● **WORK REQUEST**: From the first line of the records below, transcribe each line exactly up to and including the one with "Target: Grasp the"; pictures stay out.

● **MATERIAL FOR THE TASK**:
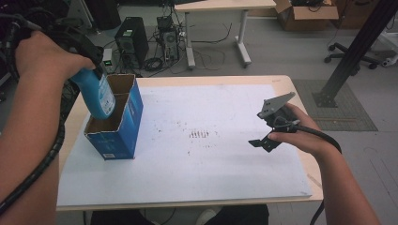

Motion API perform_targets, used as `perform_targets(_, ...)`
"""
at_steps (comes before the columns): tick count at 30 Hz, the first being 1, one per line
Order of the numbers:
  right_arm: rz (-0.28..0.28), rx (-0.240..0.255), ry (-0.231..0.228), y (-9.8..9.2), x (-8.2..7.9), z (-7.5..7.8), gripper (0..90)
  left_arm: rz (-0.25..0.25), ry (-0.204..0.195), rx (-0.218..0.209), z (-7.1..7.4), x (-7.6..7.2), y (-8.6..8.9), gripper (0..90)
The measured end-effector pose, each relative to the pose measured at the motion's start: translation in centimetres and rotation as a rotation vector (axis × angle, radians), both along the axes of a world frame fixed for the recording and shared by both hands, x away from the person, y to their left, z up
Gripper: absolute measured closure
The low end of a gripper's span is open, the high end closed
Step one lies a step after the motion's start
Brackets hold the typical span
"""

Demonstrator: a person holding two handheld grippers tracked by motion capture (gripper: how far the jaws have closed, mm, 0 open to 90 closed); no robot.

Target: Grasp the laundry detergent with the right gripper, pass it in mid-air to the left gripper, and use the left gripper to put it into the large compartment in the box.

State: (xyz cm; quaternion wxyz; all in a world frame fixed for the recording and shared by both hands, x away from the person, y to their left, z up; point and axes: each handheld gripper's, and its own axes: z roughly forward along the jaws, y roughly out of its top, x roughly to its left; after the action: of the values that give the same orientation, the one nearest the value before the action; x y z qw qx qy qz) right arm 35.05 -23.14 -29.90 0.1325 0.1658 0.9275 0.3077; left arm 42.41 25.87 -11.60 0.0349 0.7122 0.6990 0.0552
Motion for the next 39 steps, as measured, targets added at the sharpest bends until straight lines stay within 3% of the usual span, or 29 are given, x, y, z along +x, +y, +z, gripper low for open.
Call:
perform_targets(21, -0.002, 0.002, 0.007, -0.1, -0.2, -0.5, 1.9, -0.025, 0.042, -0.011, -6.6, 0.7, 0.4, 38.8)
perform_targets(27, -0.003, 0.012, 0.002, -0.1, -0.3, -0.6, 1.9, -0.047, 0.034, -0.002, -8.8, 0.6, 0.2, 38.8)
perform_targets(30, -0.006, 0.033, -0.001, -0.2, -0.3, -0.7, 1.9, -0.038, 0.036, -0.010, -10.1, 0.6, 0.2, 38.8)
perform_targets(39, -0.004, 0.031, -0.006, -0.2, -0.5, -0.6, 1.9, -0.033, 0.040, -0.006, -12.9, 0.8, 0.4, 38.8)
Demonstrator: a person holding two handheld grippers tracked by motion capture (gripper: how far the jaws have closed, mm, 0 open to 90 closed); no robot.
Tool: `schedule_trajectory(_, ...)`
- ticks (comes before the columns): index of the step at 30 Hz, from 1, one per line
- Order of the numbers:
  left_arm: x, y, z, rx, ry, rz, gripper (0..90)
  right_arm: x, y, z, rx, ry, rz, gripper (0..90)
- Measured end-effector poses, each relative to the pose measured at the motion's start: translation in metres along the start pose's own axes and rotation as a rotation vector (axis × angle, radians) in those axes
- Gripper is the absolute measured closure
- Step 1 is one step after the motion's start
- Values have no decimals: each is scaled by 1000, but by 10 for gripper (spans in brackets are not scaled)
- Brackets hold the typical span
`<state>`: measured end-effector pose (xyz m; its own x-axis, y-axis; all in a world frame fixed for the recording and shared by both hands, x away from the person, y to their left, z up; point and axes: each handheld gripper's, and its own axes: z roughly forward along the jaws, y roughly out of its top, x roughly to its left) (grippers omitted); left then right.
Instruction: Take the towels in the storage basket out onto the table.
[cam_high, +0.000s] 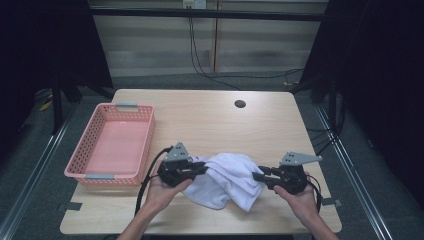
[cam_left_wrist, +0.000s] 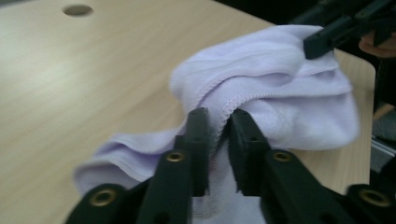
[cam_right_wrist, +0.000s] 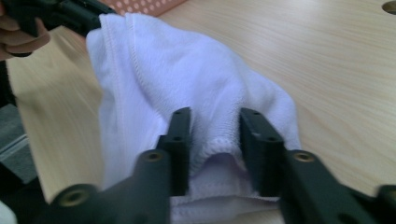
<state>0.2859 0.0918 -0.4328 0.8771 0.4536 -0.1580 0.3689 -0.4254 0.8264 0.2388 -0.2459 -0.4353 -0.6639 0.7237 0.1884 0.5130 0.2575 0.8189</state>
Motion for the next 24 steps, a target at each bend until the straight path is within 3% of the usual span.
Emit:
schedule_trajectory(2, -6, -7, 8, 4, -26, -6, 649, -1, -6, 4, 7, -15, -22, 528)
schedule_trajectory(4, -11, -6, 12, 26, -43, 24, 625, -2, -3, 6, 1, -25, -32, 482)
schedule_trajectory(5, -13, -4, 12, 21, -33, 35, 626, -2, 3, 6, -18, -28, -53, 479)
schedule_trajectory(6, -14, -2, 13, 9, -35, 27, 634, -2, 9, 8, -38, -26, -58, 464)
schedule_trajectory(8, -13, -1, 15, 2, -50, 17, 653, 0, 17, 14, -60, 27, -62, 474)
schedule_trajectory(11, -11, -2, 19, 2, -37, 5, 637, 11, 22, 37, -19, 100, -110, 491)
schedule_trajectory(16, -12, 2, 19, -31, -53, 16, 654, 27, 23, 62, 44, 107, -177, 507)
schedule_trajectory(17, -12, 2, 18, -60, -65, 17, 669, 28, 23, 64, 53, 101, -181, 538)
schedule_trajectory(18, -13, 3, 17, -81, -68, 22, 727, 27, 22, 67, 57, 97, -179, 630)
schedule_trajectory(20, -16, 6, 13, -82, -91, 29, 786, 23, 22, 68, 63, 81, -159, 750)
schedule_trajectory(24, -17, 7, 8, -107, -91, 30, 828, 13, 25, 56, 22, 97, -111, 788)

● **EXERCISE SOLUTION**:
Motion API perform_targets, used as `perform_targets(_, ...)`
"""
at_steps (comes before the columns): tick count at 30 Hz, the first being 1, one per line
Order of the numbers:
  right_arm: rz (-0.28..0.28), rx (-0.240..0.255), ry (-0.231..0.228), y (-9.8..9.2), x (-8.2..7.9), z (-7.5..7.8), gripper (0..90)
  left_arm: rz (-0.25..0.25), ry (-0.204..0.195), rx (-0.218..0.209), z (-7.1..7.4), x (-7.6..7.2), y (-8.6..8.9), gripper (0..90)
The measured end-effector pose, each relative to the pose measured at the motion's start: translation in centimetres and rotation as a rotation vector (axis × angle, radians), both along the axes of a world frame fixed for the recording and shared by both hands, x away from the person, y to their left, z up
Gripper: absolute measured closure
The low end of a gripper's span is open, the high end closed
Step one lies a step after the motion's start
Brackets hold the typical span
"""

Demonstrator: a person holding two handheld grippers tracked by motion capture (gripper: how far the jaws have closed, mm, 0 open to 90 closed); no robot.

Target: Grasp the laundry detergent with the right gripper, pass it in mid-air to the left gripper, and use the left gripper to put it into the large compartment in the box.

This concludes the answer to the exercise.